- [EXERCISE AIM]
From the data that follows, set down exactly the lines from the one with "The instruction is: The" through the one with "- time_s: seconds", counting both. Pictures stay out.

== DATA

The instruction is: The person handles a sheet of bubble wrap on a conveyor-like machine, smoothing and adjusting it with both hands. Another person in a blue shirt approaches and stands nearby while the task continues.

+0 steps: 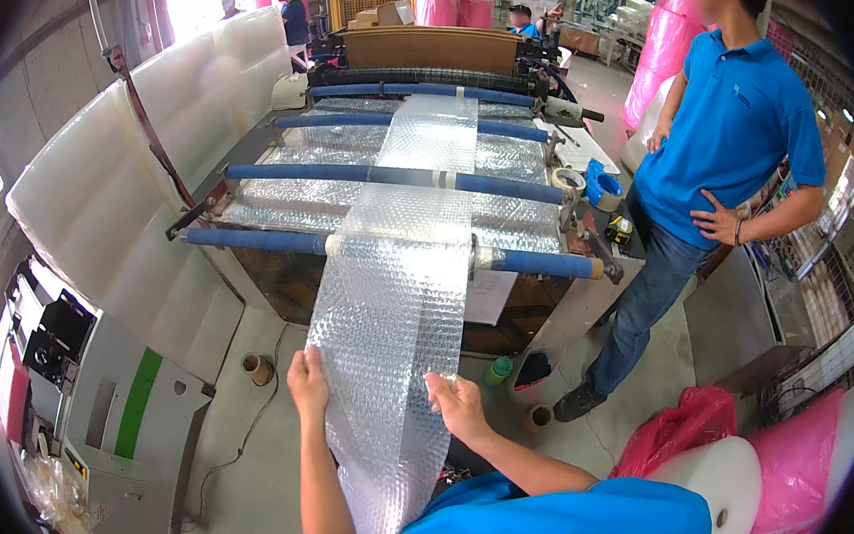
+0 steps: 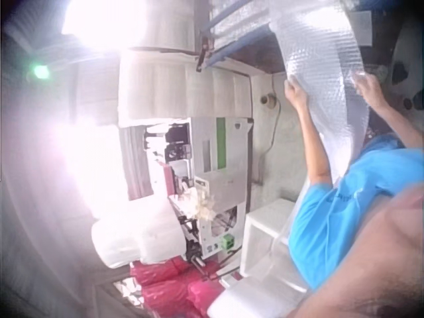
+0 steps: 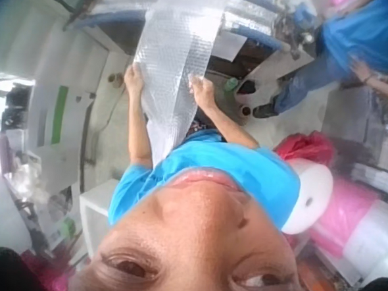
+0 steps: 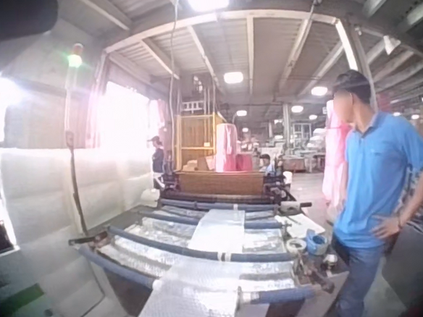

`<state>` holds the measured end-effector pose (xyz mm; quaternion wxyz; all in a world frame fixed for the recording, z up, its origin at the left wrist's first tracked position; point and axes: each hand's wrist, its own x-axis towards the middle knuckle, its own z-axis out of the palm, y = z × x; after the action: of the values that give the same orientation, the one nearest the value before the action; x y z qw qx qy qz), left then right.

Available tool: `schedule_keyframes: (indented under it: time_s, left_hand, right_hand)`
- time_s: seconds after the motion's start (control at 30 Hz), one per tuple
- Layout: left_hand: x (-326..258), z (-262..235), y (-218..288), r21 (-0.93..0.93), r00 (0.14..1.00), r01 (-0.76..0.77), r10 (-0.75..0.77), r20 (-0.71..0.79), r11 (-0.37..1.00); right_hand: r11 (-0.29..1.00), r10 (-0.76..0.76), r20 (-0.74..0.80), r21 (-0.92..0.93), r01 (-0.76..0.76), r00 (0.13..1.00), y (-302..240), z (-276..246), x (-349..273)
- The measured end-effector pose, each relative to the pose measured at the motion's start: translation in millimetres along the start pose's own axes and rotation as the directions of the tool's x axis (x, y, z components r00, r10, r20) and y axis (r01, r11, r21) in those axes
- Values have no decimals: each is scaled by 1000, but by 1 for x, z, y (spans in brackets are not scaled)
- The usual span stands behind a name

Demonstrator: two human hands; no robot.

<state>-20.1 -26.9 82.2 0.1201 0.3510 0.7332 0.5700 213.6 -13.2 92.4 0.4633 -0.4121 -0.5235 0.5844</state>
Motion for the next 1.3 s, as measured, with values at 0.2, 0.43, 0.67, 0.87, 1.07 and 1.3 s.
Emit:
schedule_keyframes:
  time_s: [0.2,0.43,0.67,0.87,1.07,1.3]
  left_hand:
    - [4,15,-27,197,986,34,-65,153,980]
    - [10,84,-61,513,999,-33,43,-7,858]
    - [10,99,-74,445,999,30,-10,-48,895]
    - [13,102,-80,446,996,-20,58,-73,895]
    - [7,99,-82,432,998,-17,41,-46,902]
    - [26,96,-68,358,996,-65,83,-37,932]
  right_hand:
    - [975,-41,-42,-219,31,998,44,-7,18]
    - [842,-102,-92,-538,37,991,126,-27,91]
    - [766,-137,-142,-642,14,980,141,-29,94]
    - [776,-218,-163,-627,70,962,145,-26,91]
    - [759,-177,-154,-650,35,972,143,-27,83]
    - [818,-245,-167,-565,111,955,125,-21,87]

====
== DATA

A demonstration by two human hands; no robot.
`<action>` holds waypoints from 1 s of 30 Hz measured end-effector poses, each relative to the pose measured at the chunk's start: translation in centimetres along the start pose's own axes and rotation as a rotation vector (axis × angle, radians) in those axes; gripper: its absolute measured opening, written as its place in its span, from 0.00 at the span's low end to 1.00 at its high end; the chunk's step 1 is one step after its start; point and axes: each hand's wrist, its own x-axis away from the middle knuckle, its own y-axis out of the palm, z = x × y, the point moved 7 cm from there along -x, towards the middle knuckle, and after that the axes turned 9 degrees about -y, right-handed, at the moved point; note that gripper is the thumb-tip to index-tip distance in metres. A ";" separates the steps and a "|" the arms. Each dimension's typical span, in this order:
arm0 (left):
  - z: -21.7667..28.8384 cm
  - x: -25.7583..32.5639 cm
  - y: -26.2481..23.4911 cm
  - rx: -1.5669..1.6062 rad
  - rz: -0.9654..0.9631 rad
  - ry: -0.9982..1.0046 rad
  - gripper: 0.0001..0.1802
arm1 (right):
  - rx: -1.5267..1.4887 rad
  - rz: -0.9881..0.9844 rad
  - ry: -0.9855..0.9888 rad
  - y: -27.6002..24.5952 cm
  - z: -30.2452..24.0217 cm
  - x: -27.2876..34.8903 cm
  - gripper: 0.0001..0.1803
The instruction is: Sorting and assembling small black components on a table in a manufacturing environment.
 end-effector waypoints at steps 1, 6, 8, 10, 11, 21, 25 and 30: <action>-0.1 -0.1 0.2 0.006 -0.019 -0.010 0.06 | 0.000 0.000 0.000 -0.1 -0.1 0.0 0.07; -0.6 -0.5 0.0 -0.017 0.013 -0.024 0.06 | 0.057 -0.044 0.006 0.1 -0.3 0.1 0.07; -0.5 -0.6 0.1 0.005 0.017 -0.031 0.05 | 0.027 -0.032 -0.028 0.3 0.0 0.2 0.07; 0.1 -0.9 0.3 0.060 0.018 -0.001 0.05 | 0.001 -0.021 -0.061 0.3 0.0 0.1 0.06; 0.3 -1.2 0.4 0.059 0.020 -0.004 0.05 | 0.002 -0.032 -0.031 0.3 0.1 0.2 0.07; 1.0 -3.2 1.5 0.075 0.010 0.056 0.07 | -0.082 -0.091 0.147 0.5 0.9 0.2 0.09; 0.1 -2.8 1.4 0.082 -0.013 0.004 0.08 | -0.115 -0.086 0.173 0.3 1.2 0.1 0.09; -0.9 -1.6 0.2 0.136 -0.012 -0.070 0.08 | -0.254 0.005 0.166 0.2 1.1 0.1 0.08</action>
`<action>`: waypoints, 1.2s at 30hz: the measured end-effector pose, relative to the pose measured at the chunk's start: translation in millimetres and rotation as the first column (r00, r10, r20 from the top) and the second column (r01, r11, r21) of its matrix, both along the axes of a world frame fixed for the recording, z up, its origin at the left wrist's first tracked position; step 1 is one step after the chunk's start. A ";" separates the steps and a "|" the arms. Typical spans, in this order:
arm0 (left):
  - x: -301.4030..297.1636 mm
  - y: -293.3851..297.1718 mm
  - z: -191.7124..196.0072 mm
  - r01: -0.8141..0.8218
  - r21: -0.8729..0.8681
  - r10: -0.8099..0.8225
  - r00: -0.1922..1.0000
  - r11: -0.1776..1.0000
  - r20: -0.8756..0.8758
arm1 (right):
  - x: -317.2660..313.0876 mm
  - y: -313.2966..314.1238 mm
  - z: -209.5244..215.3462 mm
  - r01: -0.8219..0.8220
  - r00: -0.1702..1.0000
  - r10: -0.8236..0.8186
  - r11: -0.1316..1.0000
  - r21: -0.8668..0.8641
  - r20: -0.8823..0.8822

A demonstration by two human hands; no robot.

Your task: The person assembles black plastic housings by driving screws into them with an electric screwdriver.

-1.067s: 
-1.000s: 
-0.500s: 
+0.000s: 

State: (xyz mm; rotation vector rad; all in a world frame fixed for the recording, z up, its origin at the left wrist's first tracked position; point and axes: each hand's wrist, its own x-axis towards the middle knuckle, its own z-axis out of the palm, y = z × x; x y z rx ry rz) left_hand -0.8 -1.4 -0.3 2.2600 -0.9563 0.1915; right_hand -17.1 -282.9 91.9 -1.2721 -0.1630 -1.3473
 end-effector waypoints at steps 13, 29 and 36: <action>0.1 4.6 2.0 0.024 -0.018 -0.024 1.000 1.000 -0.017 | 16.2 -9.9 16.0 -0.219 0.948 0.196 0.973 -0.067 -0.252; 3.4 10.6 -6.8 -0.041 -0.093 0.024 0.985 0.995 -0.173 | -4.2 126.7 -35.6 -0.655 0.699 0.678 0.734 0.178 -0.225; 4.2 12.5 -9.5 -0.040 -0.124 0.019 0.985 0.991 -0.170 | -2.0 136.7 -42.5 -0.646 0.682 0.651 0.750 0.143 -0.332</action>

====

- [RESULT BELOW]
The instruction is: The person handles a sheet of bubble wrap on a conveyor-like machine, smoothing and adjusting it with both hands. Another person in a blue shirt approaches and stands nearby while the task continues.

+0 steps: 
+0 steps: 
+0 steps: 
+0 steps: 

`<state>` holds the measured end-effector pose (xyz mm; quaternion wxyz; all in a world frame fixed for the recording, z up, its origin at the left wrist's first tracked position; point and axes: each hand's wrist, its own x-axis towards the middle knuckle, its own z-axis out of the palm, y = z × x; after the action: of the values that give the same orientation, the one nearest the value before the action; x y z qw qx qy qz), left then right.

Available tool: `schedule_keyframes: (indented under it: time_s, left_hand, right_hand)`
- time_s: seconds after the motion's start (control at 30 Hz), one per tuple

The output is complete as shown.